The New York Times reported TSA flagged to ICE that Lopez-Jimenez and her daughter were on a flight passenger list.

'This is nothing new,' a DHS statement to USA TODAY said, adding officials reversed a Biden-era policy allowing undocumented immigrants to fly around the country without identification, though it didn’t specify the policy.

'Under President Trump, TSA and DHS will no longer tolerate this,' DHS’ statement said. 'This administration is working diligently to ensure that aliens in our country illegally can no longer fly unless it is out of our country to self-deport.'

The agency didn’t respond to emailed questions.

In December, citing former DHS spokesperson Tricia McLaughlin , the New York Times reported that TSA was providing ICE with lists of passengers who had deportation orders. USA TODAY also reported federal contractors were building a $30million system to track suspected gang members and undocumented immigrants, as well as buying access to a system that tracks passengers on virtually every U.S.-based airline flight.

John Pistole, a former TSA administrator and FBI deputy director, said airports have rarely been prime enforcement areas for ICE.
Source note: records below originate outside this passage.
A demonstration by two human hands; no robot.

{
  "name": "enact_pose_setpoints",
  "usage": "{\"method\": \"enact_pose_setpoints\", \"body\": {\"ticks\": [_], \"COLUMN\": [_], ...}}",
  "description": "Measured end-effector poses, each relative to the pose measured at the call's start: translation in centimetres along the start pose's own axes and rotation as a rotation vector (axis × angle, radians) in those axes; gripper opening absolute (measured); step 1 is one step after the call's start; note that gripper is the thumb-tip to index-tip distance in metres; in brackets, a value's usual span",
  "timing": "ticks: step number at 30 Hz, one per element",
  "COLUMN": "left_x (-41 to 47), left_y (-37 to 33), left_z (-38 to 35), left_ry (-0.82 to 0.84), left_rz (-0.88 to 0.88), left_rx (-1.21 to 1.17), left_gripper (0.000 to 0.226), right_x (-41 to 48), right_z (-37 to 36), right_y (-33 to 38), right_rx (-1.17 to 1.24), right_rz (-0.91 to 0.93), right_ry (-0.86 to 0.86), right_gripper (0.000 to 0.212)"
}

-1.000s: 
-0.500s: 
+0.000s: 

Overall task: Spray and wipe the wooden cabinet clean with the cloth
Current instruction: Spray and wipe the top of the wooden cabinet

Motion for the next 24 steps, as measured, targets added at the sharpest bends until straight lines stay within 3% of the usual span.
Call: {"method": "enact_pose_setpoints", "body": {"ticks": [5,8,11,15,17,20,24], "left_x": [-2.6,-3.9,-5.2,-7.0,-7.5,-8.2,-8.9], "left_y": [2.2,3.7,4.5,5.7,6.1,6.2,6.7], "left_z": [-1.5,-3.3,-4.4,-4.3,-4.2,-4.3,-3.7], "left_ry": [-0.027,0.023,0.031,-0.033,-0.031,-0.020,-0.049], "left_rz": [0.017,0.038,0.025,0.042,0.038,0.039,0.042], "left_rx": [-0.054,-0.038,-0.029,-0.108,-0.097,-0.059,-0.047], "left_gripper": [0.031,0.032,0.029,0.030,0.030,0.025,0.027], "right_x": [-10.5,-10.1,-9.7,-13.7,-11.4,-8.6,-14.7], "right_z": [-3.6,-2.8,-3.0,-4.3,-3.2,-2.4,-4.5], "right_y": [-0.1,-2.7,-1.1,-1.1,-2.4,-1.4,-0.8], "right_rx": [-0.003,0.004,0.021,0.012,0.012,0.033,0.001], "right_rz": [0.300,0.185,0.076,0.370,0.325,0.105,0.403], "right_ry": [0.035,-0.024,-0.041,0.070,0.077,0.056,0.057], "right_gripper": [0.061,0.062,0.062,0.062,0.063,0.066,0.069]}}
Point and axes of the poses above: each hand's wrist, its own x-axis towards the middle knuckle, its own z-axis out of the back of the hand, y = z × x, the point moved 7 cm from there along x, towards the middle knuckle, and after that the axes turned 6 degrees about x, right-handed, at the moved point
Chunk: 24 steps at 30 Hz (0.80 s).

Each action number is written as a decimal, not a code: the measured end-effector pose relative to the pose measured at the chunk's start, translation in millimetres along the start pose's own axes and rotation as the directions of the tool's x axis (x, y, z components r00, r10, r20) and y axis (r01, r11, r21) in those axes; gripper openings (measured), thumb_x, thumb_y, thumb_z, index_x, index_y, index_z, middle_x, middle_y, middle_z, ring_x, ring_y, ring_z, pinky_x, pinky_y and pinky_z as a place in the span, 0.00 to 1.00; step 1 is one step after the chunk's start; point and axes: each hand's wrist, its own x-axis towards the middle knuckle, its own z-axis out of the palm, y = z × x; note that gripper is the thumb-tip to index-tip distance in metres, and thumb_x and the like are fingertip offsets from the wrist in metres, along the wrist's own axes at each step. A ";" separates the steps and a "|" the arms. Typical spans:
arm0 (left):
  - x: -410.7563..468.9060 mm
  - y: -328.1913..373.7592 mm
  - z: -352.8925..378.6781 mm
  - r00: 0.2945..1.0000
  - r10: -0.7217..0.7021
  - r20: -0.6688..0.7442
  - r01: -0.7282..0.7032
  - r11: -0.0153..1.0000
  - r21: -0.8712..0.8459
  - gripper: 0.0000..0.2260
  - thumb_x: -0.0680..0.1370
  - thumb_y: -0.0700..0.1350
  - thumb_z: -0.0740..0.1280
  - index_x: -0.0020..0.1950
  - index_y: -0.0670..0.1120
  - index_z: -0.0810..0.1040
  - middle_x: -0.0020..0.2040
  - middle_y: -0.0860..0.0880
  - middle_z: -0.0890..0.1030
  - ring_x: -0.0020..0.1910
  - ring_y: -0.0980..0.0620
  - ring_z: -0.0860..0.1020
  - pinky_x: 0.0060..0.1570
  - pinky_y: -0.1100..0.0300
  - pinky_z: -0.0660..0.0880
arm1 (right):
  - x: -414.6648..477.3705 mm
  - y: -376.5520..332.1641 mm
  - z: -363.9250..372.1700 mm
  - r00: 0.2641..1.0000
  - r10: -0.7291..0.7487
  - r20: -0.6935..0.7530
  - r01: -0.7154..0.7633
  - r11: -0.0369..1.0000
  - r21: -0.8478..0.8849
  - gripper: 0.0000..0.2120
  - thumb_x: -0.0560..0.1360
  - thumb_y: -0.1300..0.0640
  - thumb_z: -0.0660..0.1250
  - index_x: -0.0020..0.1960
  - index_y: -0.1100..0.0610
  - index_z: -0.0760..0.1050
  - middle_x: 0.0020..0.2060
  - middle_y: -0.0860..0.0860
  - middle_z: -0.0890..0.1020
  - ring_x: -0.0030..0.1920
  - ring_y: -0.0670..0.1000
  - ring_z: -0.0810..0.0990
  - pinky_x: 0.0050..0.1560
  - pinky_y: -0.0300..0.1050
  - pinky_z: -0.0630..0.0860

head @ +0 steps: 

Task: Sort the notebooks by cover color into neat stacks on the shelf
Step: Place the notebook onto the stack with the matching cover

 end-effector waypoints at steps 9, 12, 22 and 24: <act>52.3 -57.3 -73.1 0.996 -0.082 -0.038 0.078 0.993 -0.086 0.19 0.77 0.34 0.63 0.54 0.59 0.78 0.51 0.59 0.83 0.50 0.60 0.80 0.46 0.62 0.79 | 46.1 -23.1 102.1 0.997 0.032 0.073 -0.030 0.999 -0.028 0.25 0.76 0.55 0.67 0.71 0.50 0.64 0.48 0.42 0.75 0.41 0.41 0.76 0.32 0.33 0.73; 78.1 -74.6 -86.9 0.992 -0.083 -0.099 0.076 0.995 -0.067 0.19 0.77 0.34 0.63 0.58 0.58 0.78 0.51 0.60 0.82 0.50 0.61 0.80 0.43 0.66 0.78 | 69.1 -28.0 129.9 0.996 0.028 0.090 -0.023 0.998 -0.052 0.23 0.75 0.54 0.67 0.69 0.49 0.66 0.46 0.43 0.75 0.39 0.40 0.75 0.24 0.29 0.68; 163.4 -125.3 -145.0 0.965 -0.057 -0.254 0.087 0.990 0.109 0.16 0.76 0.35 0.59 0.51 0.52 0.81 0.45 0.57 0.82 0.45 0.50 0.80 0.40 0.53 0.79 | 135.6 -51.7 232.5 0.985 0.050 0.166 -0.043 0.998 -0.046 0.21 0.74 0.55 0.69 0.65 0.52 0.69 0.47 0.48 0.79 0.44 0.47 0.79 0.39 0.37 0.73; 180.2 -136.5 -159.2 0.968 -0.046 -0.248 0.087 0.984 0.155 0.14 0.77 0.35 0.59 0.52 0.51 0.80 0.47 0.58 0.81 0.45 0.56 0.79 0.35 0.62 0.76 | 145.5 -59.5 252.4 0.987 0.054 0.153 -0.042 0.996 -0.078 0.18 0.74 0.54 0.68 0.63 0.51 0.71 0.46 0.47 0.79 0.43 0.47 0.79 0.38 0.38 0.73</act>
'TSA, of course, is there for aviation security, not for immigration enforcement,' he said. 'ICE is there for immigration enforcement, not aviation security. So can roles overlap? Yes. Is it optimal? I don’t think so.'

To fly domestic, people need a boarding pass and valid form of identification, which can be an unexpired passport even from someone’s origin country, according to Bill Ong Hing, a University of San Francisco professor of law and migration studies and founding director of the Immigration and Deportation Defense Clinic.

People must also pass through TSA screening to ensure they’re safe to travel. While immigration enforcement at airports has occurred, Hing said, it’s been random and infrequent.

Hing said the mother and daughter’s deportation showed the Trump administration was thinking more broadly to find people who can be deported.

TSA didn’t respond to email requests for comment. An ICE spokesperson said the incident happened prior to ICE officers being deployed to airports during the partial government shutdown to bolster TSA efforts.

Sens. Alex Padilla and Adam Schiff, both California Democrats, sent DHS an inquiry into data-sharing between agencies. In a letter dated March30, Padilla and Schiff called the practice 'alarming' and requested more information, including TSA’s policy to contact ICE to detain travelers.

The administration has sought to use IRS tax data to identify people in the country it seeks to detain and deport.